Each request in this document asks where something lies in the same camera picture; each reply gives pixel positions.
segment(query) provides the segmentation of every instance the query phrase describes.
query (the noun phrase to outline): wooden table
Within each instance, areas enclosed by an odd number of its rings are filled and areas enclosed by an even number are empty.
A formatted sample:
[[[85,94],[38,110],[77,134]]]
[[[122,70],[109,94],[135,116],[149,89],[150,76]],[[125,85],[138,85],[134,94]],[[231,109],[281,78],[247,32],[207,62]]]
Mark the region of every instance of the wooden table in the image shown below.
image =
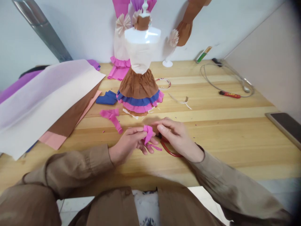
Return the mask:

::::::

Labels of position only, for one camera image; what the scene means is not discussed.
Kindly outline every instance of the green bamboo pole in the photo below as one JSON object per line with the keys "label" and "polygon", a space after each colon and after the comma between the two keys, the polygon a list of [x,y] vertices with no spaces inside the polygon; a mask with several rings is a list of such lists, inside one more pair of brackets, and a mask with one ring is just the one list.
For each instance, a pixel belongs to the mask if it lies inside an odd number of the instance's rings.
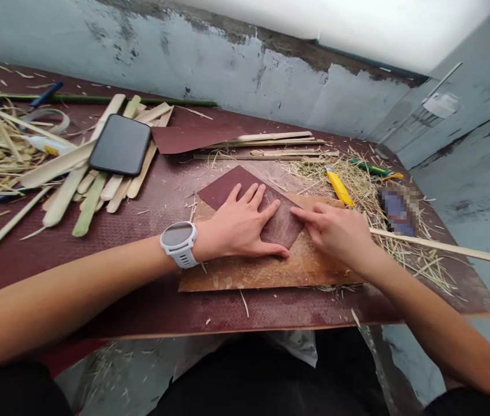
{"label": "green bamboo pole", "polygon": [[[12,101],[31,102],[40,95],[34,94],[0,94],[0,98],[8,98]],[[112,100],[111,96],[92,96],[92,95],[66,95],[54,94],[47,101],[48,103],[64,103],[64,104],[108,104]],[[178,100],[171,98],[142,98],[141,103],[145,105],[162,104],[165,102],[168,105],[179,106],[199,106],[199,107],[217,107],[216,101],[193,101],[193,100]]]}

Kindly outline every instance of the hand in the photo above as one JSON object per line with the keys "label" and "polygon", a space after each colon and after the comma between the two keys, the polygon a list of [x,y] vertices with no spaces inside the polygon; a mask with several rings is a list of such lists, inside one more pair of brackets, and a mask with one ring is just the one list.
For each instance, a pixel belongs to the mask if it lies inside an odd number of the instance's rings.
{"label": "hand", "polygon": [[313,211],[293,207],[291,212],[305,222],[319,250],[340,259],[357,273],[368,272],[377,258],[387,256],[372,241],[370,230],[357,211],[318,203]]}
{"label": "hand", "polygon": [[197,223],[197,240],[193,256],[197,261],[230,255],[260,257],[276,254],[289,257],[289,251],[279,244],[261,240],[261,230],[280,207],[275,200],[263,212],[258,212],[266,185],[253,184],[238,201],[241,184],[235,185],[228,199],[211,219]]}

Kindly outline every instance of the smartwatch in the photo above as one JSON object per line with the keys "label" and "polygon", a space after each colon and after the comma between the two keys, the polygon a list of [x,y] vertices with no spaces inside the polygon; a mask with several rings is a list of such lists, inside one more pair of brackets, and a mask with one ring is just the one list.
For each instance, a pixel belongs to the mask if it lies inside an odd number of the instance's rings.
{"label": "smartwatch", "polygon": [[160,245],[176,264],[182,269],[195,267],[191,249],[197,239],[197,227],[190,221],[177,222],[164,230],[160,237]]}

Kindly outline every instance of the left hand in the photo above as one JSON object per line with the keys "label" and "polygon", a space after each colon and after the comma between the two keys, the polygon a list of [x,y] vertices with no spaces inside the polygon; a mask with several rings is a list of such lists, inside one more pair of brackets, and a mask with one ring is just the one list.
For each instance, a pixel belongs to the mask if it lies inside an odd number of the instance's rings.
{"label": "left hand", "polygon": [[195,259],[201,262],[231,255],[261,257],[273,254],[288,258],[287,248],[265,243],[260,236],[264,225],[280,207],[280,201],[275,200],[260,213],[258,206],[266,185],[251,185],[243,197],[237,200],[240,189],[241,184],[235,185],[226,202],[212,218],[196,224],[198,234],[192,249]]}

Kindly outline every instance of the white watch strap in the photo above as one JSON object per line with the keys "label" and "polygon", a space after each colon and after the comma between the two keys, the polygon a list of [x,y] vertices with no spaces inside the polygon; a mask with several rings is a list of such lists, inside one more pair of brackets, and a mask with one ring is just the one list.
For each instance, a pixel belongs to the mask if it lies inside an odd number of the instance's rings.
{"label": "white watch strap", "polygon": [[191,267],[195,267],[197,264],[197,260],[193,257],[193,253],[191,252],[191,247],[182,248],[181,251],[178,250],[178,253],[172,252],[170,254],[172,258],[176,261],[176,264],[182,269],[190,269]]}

::::::

(WHAT THE TASK ASKS):
Report every line of the material above in which "image" appears.

(ANSWER SPACE):
Mark the region of every instance of the wooden table in the image shown below.
image =
Labels of position only, for one camera image; what the scene means is not discussed.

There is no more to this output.